57. In their reply the plaintiffs say that this clause is void. And, in my view, so it is. It transgresses the principle mentioned by Gibbs J (as he then was) in Godecke and Another v. Kirwan [1973] HCA 38; (1973) 129 CLR 629 at 646-7 that "where words which by themselves constitute a promise are accompanied by words which show that the promisor is to have a discretion or option as to whether he will carry out that which purports to be the promise, the result is that there is no contract on which an action can be brought."
Chitty on Contracts (26th ed) puts it this way at para.170:
"Consideration would again be illusory where it was alleged to
consist of a promise the terms of which left performance
entirely to the discretion of the promisor. A person does not
provide consideration by promising to do something 'if I feel
like it' or 'unless I change my mind'."

58. Clause 32(8) of the Mortgage provisions may be severed from the rest of the mortgage and therefore disregarded, fortunately, without affecting the validity of the rest of the mortgage.

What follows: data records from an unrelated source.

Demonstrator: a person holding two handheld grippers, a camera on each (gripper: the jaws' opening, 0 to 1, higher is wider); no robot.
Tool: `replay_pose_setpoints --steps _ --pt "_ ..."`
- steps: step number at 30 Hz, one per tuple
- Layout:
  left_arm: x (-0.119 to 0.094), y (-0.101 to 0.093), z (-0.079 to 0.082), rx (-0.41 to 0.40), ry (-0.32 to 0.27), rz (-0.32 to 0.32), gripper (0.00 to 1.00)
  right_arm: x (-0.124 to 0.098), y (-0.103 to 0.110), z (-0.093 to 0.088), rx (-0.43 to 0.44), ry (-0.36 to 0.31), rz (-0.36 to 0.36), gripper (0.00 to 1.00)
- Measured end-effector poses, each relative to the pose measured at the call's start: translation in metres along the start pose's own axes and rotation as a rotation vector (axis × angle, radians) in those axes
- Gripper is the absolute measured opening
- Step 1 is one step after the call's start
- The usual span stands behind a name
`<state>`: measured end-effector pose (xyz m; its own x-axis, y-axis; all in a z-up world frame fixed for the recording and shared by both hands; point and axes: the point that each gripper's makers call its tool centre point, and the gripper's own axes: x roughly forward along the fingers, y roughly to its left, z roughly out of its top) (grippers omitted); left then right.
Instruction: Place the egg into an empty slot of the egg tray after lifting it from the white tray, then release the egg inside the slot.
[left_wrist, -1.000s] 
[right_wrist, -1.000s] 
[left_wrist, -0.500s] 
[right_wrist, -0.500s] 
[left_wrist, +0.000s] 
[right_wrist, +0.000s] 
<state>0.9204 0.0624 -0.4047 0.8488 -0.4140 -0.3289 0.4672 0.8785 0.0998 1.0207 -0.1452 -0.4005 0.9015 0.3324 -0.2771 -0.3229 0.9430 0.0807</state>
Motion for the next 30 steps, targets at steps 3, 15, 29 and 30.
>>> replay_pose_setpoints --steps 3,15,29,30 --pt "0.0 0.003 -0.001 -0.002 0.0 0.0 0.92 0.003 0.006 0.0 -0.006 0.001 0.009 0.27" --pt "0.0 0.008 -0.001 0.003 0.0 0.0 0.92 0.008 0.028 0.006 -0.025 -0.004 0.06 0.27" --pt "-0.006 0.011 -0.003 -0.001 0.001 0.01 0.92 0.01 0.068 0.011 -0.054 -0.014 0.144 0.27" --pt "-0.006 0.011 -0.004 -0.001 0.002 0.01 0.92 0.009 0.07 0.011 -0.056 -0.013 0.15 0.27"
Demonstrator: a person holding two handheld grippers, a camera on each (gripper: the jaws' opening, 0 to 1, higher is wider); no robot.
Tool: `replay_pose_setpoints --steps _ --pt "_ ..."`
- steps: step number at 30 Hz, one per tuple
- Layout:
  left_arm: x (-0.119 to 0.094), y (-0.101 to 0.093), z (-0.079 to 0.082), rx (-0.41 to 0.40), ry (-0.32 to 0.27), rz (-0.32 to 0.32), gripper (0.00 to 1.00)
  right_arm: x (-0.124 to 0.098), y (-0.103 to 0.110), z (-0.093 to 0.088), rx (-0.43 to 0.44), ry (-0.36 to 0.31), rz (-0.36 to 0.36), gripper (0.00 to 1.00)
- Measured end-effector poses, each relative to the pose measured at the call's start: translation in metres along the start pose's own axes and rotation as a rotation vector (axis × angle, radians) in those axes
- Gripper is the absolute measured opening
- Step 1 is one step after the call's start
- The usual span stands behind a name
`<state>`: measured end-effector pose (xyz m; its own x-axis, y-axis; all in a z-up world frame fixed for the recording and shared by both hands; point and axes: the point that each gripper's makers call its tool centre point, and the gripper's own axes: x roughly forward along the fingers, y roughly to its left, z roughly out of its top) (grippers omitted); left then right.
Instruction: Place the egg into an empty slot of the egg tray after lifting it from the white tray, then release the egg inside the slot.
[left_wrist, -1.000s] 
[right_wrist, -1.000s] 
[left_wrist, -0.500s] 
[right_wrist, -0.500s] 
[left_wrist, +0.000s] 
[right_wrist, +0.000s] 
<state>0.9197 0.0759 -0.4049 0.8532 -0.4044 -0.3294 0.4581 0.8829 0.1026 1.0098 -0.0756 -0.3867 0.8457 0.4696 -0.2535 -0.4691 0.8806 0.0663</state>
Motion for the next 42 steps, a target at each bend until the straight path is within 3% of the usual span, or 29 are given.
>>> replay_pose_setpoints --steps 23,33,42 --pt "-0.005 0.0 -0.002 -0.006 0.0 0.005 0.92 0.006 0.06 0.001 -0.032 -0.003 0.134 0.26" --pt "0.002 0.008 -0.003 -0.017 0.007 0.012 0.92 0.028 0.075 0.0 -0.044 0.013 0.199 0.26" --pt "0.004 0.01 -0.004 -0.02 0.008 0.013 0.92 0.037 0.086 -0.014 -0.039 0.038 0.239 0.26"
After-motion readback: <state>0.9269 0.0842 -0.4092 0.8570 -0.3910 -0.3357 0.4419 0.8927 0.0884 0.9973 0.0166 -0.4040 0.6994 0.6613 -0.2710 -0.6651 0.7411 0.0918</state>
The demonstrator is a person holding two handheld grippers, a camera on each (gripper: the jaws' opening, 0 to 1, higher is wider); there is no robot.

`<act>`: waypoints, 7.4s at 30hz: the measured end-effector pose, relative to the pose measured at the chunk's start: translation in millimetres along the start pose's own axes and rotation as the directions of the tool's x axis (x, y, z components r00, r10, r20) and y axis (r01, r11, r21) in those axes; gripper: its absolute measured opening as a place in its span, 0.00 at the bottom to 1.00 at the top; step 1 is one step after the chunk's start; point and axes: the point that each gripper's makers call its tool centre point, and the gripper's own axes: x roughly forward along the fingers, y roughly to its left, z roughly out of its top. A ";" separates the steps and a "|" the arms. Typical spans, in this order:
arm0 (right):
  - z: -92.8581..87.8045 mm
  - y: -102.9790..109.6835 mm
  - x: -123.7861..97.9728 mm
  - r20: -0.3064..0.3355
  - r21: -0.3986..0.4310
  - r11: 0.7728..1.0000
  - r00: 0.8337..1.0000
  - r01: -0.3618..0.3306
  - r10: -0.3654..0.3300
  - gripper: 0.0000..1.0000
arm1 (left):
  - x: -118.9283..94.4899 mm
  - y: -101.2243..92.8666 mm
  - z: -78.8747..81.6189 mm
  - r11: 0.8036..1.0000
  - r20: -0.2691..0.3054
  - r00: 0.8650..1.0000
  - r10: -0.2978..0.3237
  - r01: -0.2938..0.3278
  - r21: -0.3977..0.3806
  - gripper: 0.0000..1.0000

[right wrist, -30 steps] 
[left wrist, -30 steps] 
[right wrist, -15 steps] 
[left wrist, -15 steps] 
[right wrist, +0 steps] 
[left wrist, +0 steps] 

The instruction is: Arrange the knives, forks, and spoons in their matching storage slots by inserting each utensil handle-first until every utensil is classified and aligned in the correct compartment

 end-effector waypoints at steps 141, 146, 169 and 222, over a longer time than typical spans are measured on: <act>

59. In accordance with these findings, I propose to order that the plaintiffs be at liberty to enter interlocutory judgment for damages to be assessed. However, there is a good deal of arithmetical calculation involved in reaching my conclusions. I will list the matter on Friday, 3 February 1995 at 9.30 a.m. for further hearing to enable either party on that date to draw to my attention any suggestion of arithmetical error, and for further submissions on the pleadings, if any.